Hey everyone, just to share something I found out today about custom post types, pagination and 404 not found pages while I was working on my site redesign.
The situation
Putting together a showcase gallery to display how people are using my themes.
I created a custom post type for it and was using a page to loop through and display each entry.
The problem
Using the recomended query for custom post types works ok to display the entries but the pagination refuses to display.
this solved the pagination issue BUT clicking on the single entry would land me on a 404 not found page!
The solution
After further searching I found this:
http://wordpress.org/support/topic/pagination-with-custom-post-type-listing?replies=23#post-1637753
that shed some light as to the cause: you CAN’T have a PAGE and a CUSTOM POST TYPE with the same name.
So making sure that the page slug is different to the custom post type rewrite slug solved the issue so I now have my pagination and my single entries working just fine
Thought I’d share this with you just in case there’s someone else out there “pulling his hair out” on this!

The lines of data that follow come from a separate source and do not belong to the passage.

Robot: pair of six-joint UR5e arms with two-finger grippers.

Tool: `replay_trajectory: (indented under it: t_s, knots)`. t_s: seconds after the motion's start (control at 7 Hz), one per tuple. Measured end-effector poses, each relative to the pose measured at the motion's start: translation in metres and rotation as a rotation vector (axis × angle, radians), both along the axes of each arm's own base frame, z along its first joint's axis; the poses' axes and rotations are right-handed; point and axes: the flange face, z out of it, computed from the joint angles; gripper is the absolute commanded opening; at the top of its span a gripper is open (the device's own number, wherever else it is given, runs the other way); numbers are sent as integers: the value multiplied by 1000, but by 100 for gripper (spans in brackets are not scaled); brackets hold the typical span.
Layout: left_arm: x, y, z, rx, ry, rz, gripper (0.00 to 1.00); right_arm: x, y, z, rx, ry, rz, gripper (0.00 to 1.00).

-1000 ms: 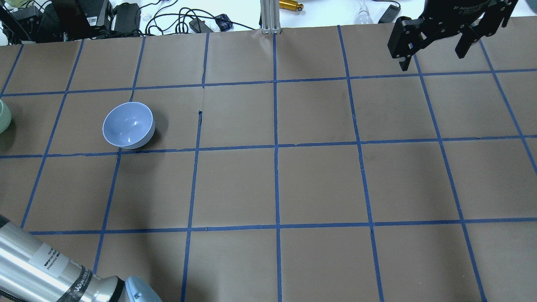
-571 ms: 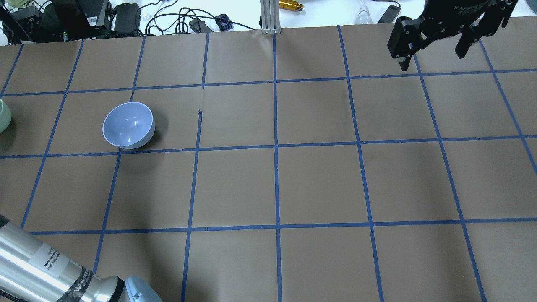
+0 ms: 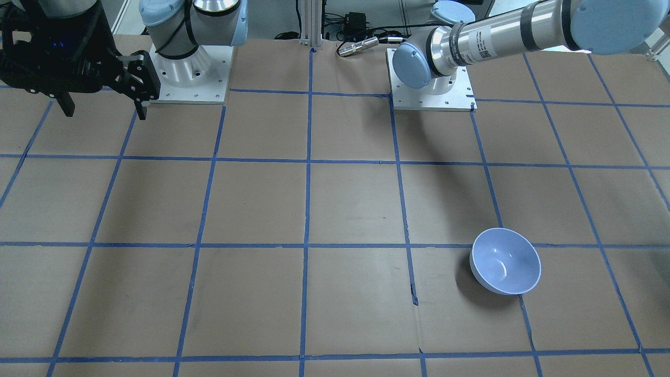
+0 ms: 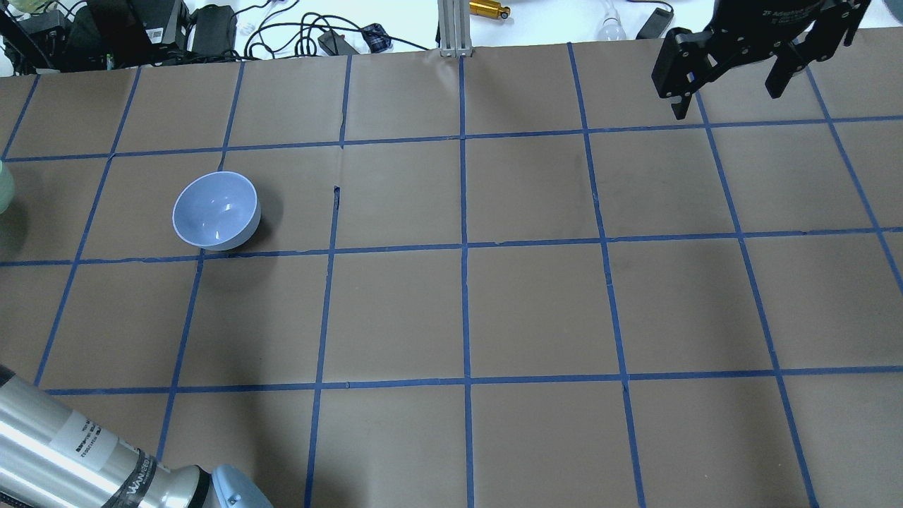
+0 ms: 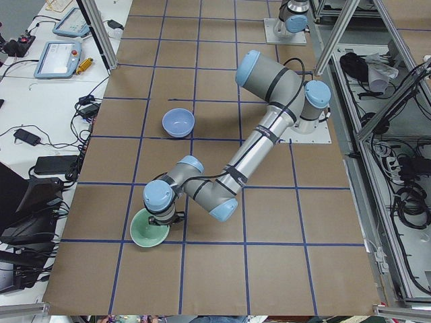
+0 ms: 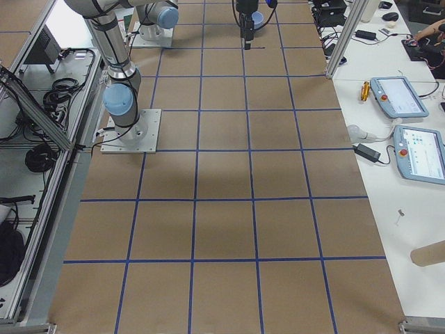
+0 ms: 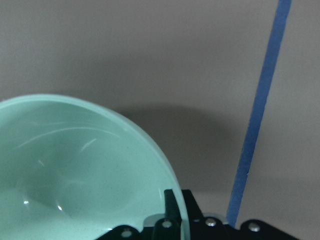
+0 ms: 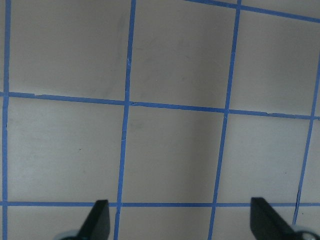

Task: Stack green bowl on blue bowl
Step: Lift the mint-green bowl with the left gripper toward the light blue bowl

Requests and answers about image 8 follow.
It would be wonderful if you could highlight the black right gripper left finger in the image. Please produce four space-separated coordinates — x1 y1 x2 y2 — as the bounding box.
78 199 110 240

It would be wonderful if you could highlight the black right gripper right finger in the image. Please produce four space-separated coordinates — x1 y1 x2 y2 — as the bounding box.
249 197 296 240

Thanks for the tips. I’m also experimenting with custom post types and taxonomies right now. I’m very disappointed in how difficult they are to use. It’s easy enough to enable custom types, but when you start to integrate them into a design and create permalinks, make custom queries, add paging, etc. it’s overly complicated and difficult. I think WordPress has something great here, in theory only, because in practice these are still unrefined features.
Here’s a quick example, if I make a custom taxonomy for a custom post type:
Post type: Products
Taxonomy: Manufacturers
Now I’ll add a product called “Computers” and give it the manufacturers “Dell” and “HP”. If I try and query all products for “Dell” and “HP” it won’t. It requires a complex rewrite of the query to pull 2 or more custom taxonomy items in a single query.
Another issue related to this same problem, if I want to pull just 1 of those taxonomy items, lets say “Dell” then I would query “manufacturers” => “dell”, but I won’t get any output unless I specify “products” as the “post_type”. That shouldn’t matter. It should pull ALL post types using that taxonomy. This makes it impossible to have taxonomies that cross multiple post types and pull dynamically into a page without knowing which post types use that taxonomy and specify them as an array “post_type” => array(“products”, “services”)
It's easy enough to enable custom types, but when you start to integrate them into a design and create permalinks, make custom queries, add paging, etc. it's overly complicated and difficult. I think WordPress has something great here, in theory only, because in practice these are still unrefined features.
My upcoming real estate theme makes heavy use of custom post types and taxonomies, and I couldn’t agree more that these features are still in their infancy.